Leurs préconisations pour essayer d'atteindre ces objectifs sont généralement intégrées au sein d'une législation nationale et de recommandations, bien que les données précises puissent varier d'un pays à l'autre. Cette partie résume les mesures générales en matière de protection vis-à-vis des rayonnements ionisants et les bonnes pratiques pour les patients, le public et le personnel de la structure dentaire.
En France, l'Autorité de sûreté nucléaire (ASN) constitue l'organisme de tutelle qui contrôle l'application de la partie réglementaire de la radioprotection dans les structures odontologiques ou médicales.
L'ASN est l'organisme qui délivre le récépissé de déclaration permettant au praticien de coter ses actes radiologiques. Parmi les éléments obligatoires en termes de radioprotection dans une structure odontologique utilisant les rayonnements ionisants, nous pouvons citer :

  • désigner une personne compétente en radioprotection (PCR) qui peut être interne à la structure (un praticien, par exemple) ou externalisée (société privée). Elle doit organiser la radioprotection de la structure, tenir un registre et éventuellement réaliser les contrôles qualité internes (CQI). L'attestation de PCR est valable 5 ans, renouvelable par le biais d'une formation validante avec présentation du retour d'expérience. Un PCR doit disposer d'un appareil de mesure des rayonnements. La fréquence de visite d'un PCR externe doit être au minimum annuelle (elle s'impose également lors de l'installation d'un nouveau générateur). Elle réalise les contrôles techniques internes de la structure, sous la responsabilité du chef d'établissement ;
  • détenir une attestation de formation à la radioprotection des patients, valable 10 ans ;
  • effectuer les contrôles techniques externes réglementaires par le biais d'un organisme agréé par l'ASN suivant la décision no 2010-DC-0175 du 4 février 2010 précisant les modalités techniques et périodicité des contrôles. Le contrôle technique intervient avant la première utilisation, puis tous les 5 ans ;
  • faire effectuer un contrôle électrique annuel et tous les 5 ans par une personne agréée ;
  • mettre en place un contrôle d'ambiance à évaluation trimestrielle qui a pour but d'évaluer l'exposition du personnel de la structure ;
  • effectuer des contrôles de qualité, internes et externes, réglementaires.

Radioprotection pratique des patients

Les principales doses de rayonnement délivrées aux patients émanent :

  • de l'irradiation initiale, qui est totalement dépendante de la décision et du jugement clinique de leur praticien ;
  • du faisceau primaire de l'équipement radiologique.
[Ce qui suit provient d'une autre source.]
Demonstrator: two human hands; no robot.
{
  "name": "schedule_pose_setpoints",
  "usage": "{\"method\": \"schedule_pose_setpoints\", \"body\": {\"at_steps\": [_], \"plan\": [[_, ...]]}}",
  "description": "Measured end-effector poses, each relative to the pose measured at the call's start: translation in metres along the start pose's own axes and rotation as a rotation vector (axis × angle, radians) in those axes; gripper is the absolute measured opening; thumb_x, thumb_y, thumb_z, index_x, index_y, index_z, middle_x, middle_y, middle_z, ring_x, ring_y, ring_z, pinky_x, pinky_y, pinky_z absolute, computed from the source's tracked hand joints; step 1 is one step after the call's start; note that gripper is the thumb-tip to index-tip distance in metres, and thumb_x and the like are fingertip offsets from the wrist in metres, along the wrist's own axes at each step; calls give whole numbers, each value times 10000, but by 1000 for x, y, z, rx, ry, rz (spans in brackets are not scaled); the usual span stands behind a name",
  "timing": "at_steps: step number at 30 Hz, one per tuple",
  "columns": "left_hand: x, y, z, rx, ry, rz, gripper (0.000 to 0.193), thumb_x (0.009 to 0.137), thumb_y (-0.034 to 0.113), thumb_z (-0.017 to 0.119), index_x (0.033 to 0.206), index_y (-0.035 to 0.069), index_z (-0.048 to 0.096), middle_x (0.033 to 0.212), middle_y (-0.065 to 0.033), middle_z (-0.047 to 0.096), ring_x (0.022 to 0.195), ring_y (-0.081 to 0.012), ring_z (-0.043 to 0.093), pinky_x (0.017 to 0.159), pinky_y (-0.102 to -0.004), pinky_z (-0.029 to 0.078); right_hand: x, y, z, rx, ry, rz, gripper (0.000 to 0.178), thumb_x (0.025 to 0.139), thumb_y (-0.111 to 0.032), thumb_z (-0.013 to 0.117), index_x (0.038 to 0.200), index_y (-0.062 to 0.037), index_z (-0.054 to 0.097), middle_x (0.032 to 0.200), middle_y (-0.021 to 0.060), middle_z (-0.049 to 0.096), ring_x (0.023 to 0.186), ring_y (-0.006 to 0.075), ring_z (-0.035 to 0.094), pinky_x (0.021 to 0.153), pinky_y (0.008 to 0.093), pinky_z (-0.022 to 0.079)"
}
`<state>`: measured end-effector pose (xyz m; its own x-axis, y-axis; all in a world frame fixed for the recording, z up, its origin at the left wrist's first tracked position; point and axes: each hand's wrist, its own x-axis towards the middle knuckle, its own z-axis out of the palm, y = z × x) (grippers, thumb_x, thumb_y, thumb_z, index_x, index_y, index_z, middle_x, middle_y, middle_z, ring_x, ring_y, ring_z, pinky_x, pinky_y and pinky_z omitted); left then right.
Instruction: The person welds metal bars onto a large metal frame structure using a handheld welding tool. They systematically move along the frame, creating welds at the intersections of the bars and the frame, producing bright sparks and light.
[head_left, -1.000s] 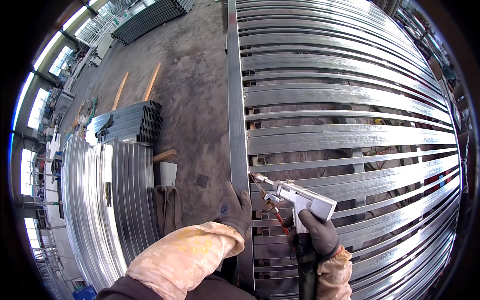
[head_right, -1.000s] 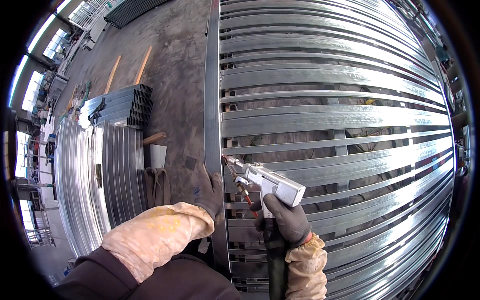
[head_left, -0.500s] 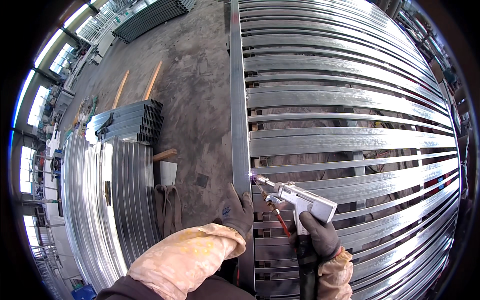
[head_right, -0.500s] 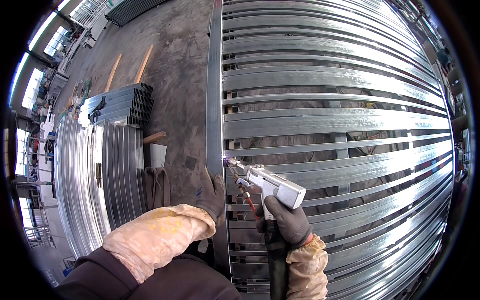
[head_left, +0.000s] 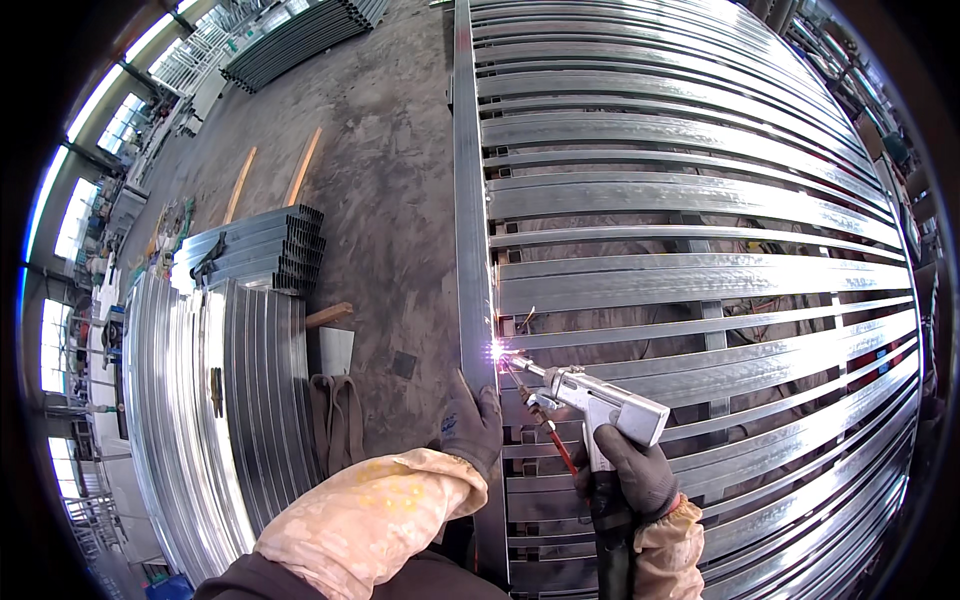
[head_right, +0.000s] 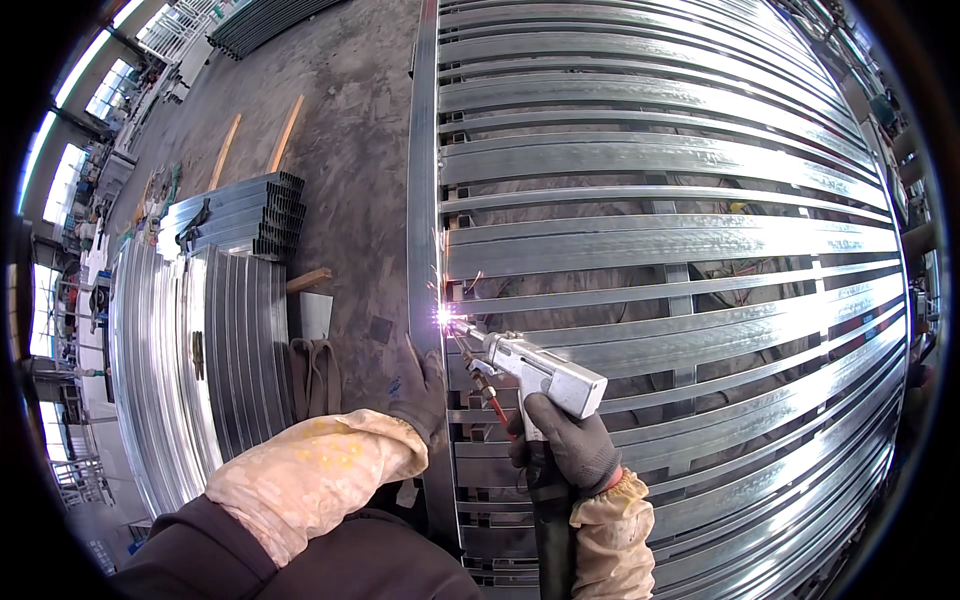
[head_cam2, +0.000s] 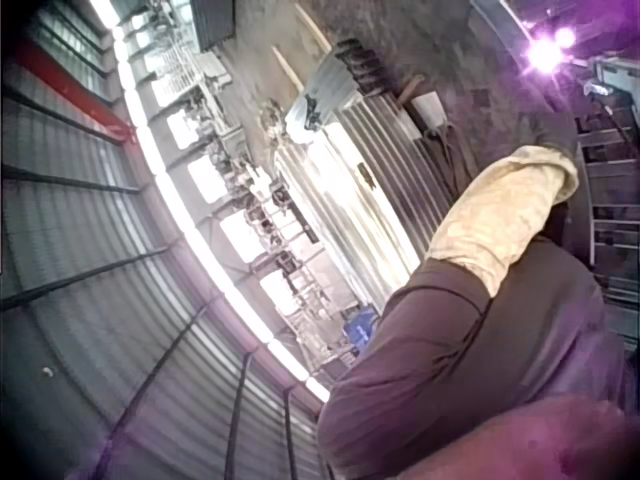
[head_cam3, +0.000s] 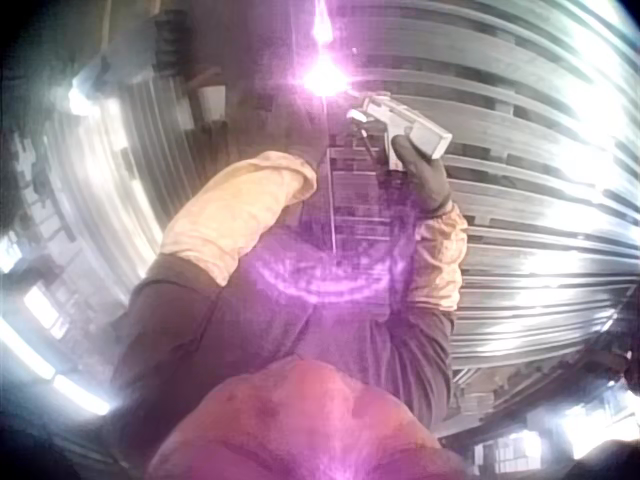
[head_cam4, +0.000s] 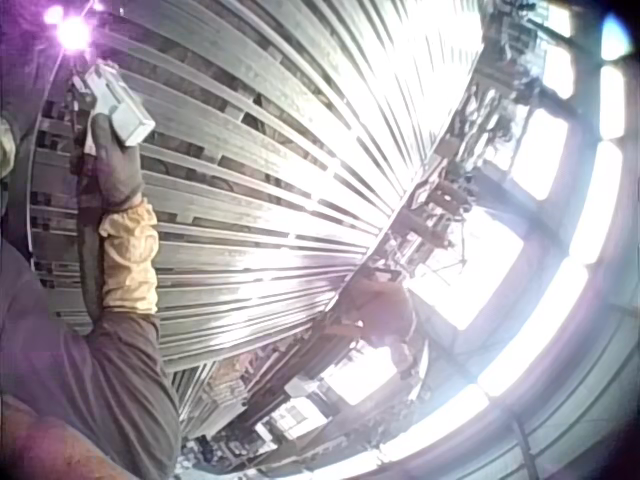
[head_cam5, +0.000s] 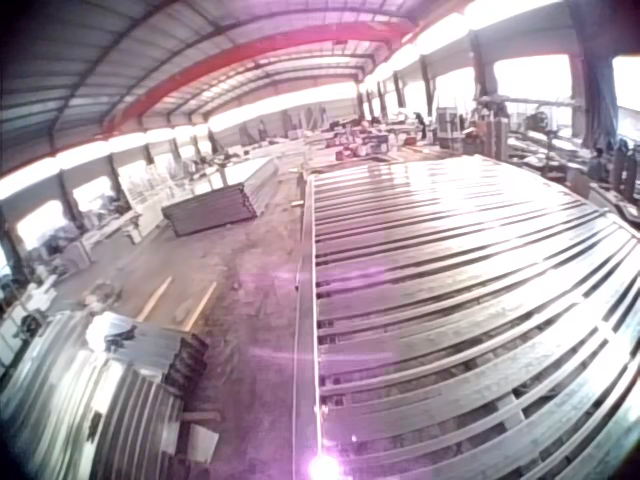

Les principales mesures pratiques de radioprotection peuvent donc être vues sous trois aspects :
  • jugement clinique ;
  • équipement ;
  • technique radiographique et niveau technique du personnel réalisant la radiographie.

Jugement clinique

  • Tous les chirurgiens-dentistes doivent avoir reçu une formation adéquate en imagerie dentaire et doivent s'inscrire dans le cadre de la formation continue pour conserver leur niveau de connaissances et de compétences à jour, en particulier celles en lien avec les applications cliniques liées aux nouvelles technologies, comme avec la tomographie volumique numérisée à faisceau conique (cone beam computed tomography ou CBCT) (voir chap. 16). Il apparaît raisonnable que ce soit le praticien qui décide de l'acceptabilité du risque auquel le patient peut être soumis.
  • Avant qu'une exposition puisse être réalisée, elle doit être cliniquement justifiée par un chirurgien- dentiste (c'est-à-dire évaluée pour s'assurer qu'elle mènera à une modification dans la prise en charge du patient et le pronostic). Toute exposition doit être justifiée sur la base :
    – de la disponibilité et/ou des découvertes des radiographies précédentes ;
    – des objectifs spécifiques de l'exposition en relation avec l'anamnèse et l'examen clinique du patient ;
    – du bénéfice total potentiel d'un point de vue diagnostic pour le patient ;
    – du risque lié aux rayonnements associés à l'examen d'imagerie ;
    – de l'efficacité, des bénéfices et risques de techniques alternatives ayant le même objectif, mais impliquant une absence ou une réduction significative de l'exposition aux rayonnements ionisants.
  • Pour faciliter le processus de justification, les chirurgiens-dentistes doivent appliquer les critères
  • de sélection fondés sur les preuves publiées. Par exemple, en 2013, l'université d'odontologie du Royal College of Surgeons of England a publié la troisième édition de son guide Selection Criteria for Dental Radiography. Leurs préconisations sont classées selon le niveau de preuve disponible en utilisant l'échelle de classification suivante :
  • A = fondé sur la preuve d'au moins une étude avec une validation in vitro et considéré comme un document de référence de bonne qualité générale et cohérent ;
  • B = fondé sur la preuve d'essais cliniques bien conduits mais sans étude in vitro de validation spécifique ;
  • C = fondé sur la preuve de rapports d'un comité d'experts ou d'opinions et/ou d'expériences cliniques d'autorités respectées, et associé à une absence d'étude de bonne qualité directement applicable ;
  • NSR = fondé sur la preuve de revues de littérature de bonne qualité, mais qui ne sont pas des revues systématiques.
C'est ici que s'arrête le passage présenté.